» **Exercise directions**:
Should pictures appear among the records, leave them out, and copy exactly only the lines from the first through the one with "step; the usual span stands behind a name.", inclusive.

» **Exercise materials**:
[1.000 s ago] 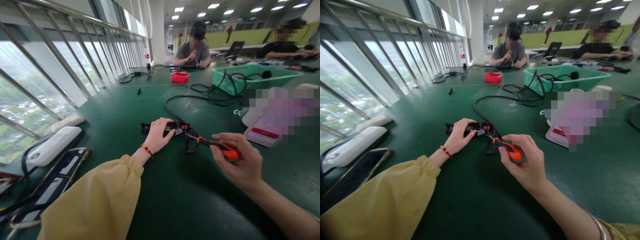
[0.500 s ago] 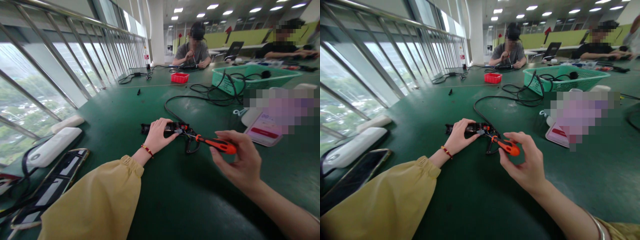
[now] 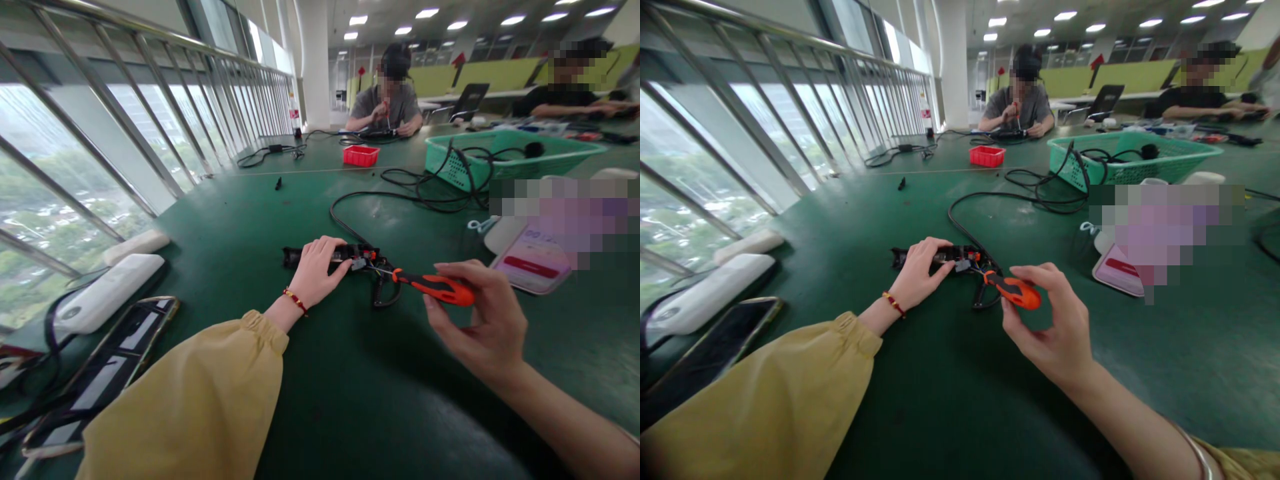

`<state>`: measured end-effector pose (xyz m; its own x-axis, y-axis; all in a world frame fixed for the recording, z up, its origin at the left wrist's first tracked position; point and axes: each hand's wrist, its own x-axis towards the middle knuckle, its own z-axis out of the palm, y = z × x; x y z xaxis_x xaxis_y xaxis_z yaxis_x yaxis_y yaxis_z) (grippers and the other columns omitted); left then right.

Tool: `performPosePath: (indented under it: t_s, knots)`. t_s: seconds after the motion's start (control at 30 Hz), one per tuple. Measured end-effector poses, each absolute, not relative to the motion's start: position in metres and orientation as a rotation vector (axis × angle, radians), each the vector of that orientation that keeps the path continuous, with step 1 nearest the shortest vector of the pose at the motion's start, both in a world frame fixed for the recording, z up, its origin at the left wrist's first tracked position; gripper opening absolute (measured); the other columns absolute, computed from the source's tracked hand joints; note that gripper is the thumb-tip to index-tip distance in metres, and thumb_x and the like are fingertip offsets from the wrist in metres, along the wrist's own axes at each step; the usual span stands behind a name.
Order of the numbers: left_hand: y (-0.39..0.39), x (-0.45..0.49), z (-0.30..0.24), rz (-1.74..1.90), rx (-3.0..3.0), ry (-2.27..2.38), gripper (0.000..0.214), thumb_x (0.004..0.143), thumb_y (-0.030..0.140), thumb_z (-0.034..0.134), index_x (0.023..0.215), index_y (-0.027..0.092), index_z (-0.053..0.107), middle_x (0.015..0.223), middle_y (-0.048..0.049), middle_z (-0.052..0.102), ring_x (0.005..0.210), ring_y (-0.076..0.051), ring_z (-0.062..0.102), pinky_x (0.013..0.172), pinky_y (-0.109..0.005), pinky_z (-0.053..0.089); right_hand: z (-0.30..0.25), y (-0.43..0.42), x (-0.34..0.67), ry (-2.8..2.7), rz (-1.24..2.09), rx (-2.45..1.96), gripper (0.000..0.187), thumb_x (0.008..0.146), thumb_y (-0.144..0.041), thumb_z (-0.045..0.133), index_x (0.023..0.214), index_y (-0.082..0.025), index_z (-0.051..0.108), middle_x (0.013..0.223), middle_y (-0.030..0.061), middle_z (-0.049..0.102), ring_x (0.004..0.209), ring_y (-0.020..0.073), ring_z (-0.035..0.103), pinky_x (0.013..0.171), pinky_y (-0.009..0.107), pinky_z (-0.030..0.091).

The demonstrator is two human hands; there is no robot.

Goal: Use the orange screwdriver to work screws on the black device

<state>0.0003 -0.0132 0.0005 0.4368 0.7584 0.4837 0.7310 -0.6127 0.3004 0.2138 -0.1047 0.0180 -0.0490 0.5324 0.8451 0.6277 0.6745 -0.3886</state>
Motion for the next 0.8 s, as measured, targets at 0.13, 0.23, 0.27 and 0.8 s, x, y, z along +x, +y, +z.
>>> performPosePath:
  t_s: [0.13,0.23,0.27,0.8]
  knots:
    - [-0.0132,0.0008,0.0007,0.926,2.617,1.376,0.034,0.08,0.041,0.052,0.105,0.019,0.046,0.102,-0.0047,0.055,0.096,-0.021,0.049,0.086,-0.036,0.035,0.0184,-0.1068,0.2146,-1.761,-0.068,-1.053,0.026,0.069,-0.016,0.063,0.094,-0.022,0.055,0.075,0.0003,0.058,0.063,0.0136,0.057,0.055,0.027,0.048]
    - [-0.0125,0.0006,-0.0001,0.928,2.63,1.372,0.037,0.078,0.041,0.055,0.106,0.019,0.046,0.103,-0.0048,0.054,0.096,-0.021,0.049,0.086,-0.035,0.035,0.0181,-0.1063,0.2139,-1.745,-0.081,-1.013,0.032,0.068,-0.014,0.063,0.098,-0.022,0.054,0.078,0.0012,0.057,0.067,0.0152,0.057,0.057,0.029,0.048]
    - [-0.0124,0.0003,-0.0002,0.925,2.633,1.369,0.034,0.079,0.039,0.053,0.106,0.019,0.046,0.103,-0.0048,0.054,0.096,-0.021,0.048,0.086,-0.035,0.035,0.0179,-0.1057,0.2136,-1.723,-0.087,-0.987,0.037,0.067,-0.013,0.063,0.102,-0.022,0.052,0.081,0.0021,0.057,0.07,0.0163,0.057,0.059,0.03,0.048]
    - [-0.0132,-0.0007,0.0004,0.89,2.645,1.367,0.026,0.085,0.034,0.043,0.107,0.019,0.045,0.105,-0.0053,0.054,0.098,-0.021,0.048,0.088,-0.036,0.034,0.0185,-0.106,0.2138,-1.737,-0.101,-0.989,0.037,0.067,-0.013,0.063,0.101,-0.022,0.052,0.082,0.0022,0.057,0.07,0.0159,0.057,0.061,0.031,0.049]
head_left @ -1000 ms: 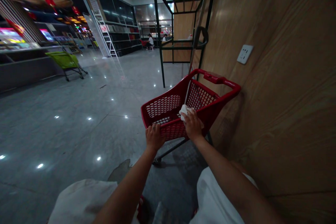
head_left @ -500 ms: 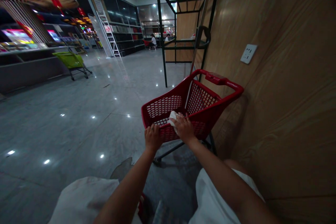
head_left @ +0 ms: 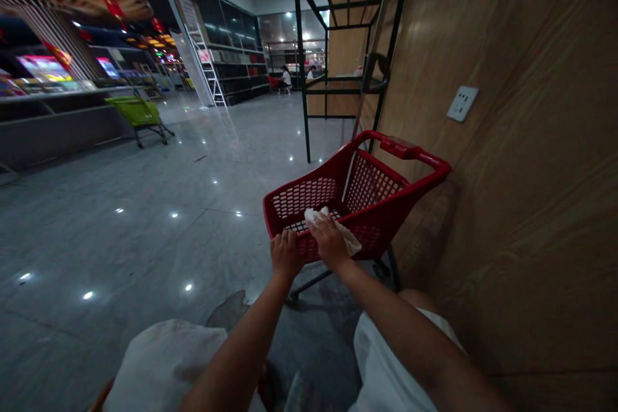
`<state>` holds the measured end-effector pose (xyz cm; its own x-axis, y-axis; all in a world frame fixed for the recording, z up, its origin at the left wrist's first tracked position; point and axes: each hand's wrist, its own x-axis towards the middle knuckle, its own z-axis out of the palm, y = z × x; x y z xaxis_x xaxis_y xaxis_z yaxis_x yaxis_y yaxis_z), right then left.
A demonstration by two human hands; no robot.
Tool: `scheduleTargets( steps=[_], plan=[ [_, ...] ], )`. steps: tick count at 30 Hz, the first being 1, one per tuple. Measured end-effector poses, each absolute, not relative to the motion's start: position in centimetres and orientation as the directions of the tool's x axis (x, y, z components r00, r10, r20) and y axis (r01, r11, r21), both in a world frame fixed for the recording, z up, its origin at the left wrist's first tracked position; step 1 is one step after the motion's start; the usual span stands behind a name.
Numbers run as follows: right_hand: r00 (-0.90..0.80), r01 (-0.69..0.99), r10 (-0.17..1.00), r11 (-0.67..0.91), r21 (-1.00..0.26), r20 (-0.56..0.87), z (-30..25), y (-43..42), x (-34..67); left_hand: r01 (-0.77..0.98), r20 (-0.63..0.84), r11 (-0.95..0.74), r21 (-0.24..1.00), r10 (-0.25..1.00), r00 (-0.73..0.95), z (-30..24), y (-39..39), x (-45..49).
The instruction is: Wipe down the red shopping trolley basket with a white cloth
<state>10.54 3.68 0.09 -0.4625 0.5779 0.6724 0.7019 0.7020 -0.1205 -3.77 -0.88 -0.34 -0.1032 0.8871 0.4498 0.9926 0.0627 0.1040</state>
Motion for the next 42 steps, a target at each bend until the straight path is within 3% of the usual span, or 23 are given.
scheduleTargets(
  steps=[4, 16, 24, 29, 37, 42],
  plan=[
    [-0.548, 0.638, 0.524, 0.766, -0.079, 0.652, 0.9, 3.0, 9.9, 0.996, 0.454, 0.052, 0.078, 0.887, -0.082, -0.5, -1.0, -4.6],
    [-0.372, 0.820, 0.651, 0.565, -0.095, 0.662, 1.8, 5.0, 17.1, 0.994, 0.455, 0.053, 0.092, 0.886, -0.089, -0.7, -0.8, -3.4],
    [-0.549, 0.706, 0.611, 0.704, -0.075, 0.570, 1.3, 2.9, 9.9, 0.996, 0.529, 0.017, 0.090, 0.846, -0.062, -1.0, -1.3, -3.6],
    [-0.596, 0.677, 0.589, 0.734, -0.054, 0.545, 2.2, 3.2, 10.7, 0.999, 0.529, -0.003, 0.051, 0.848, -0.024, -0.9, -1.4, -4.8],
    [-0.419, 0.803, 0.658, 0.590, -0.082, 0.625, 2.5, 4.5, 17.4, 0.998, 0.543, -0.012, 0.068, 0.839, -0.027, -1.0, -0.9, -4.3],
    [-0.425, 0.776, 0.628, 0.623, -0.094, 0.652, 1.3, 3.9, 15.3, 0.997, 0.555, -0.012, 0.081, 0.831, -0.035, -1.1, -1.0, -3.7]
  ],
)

» **Solution for this exercise**:
[1.000 s ago] 
[0.500 s ago] 
[now] 

`<state>`: measured end-effector pose (xyz m; its own x-axis, y-axis; all in a world frame fixed for the recording, z up, its origin at the left wrist's first tracked position; point and axes: each hand's wrist, its own x-axis towards the middle knuckle, its own z-axis out of the palm, y = z × x; x y z xaxis_x xaxis_y xaxis_z yaxis_x yaxis_y yaxis_z) (grippers and the other columns omitted); left then right.

Tool: `performPosePath: (indented under it: t_s, knots)`. t_s: seconds after the motion's start (control at 30 Hz), one per tuple. Measured end-effector poses, each absolute, not relative to the motion's start: position in metres and orientation as a rotation vector (axis × angle, radians), each the vector of that orientation that keeps the path continuous, with step 1 nearest the shortest vector of the pose at the motion's start, both in a world frame fixed for the recording, z up, its origin at the left wrist's first tracked position; gripper opening absolute (measured); the other columns absolute, computed from the source's tracked hand joints; note that gripper is the thumb-tip to index-tip distance in metres, and thumb_x and the like are fingertip offsets from the wrist in metres, along the wrist's own axes at each step; the usual span stands behind a name.

That completes the answer.